Also 5 fortaste. [f. FORE- pref. + TASTE v.]

1

  1.  trans. To taste beforehand, have a foretaste of.

2

c. 1450.  trans. De Imitatione, III. xviii. Þi blisse & þy felicite; not suche as is seen & preised of folisshe louers of þis worlde, but suche as gode true cristen men abidin, & spiritual men fortastiþ, whos conuersation is in heuene.

3

1526.  [see the vbl. sb.].

4

a. 1711.  Ken, Preparatives, Poet. Wks. 1721, IV. 92.

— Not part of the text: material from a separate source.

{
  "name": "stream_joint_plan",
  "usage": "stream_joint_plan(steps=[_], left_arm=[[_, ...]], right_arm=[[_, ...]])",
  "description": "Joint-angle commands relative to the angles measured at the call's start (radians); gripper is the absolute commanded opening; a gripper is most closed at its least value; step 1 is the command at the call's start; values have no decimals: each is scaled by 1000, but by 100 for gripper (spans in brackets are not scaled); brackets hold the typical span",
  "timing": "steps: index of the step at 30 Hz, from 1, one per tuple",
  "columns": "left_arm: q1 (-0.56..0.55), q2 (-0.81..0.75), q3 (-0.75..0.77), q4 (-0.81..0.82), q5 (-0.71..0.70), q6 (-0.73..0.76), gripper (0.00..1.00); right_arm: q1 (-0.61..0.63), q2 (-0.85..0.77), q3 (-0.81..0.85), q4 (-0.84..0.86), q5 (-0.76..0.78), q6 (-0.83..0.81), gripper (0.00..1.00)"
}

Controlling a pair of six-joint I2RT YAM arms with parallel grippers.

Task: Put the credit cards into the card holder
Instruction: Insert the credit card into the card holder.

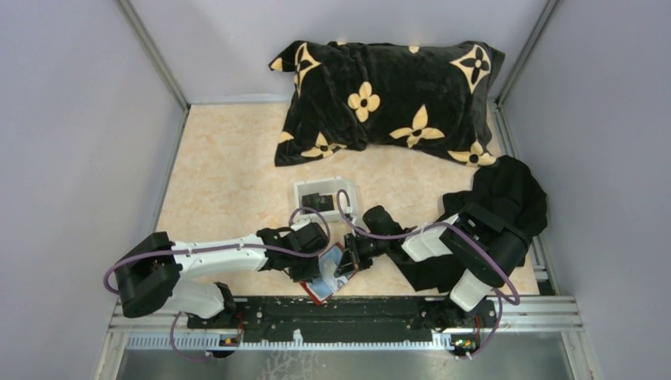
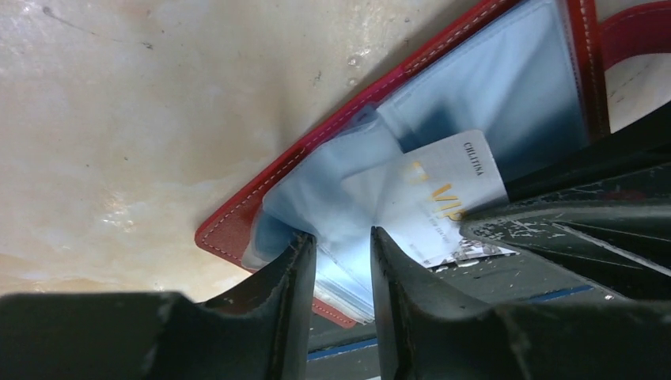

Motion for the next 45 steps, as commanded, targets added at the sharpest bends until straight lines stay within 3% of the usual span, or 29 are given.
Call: stream_joint_plan(steps=[1, 13, 26, 34, 39, 45], left_arm=[[-11, 58, -57, 25, -218, -20, 41], [-60, -135, 1, -158, -295, -125, 47], [-188, -169, -15, -247, -296, -305, 47], [-253, -170, -28, -242, -323, -391, 36], [-253, -166, -53, -247, -347, -417, 22], [-254, -177, -92, -263, -361, -458, 19]], right_arm=[[-4, 39, 22, 40, 17, -9, 0], [-5, 132, 36, 105, 28, 17, 0], [-5, 152, 41, 131, 55, 42, 0], [-5, 165, 45, 179, 144, 117, 0], [-6, 186, 47, 252, 200, 191, 0], [-6, 259, 71, 334, 212, 248, 0]])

        Saints thus Celestial Joys fore-taste,
And when their vital Sprits waste.

5

1834.  Good, Study Med. (ed. 4), I. 395. Reviving the doctrine of Aristotle, and the Peripatetics, which was so ably controverted by the Epicureans, who, foretasting the spirit of the Lavoisierian system, strenuously contended that it [heat] was a substance sui generis.

6

  2.  ‘To taste before another’ (J.).

7

1667.  [see FORETASTED ppl. a.].

8

  Hence Foretasted ppl. a.; Foretasting vbl. sb. and ppl. a. Also Foretaster.

9

1526.  Pilgr. Perf. (W. de W., 1531), 280 b. The foretastynges of ye glory of heuen.

10

1632.  Sherwood, A foretaster, preguste.

11

1667.  Milton, P. L., IX. 929.

                        Foretasted Fruit
Profan’d first by the Serpent, by him first
Made common and unhallowd ere our taste.

12

a. 1711.  Ken, Hymn. Evang., Poet. Wks. 1721, I. 74.

        Give me …
Of heav’nly Joys a sweet foretasting View,
That I on Earth may only Heav’n pursue.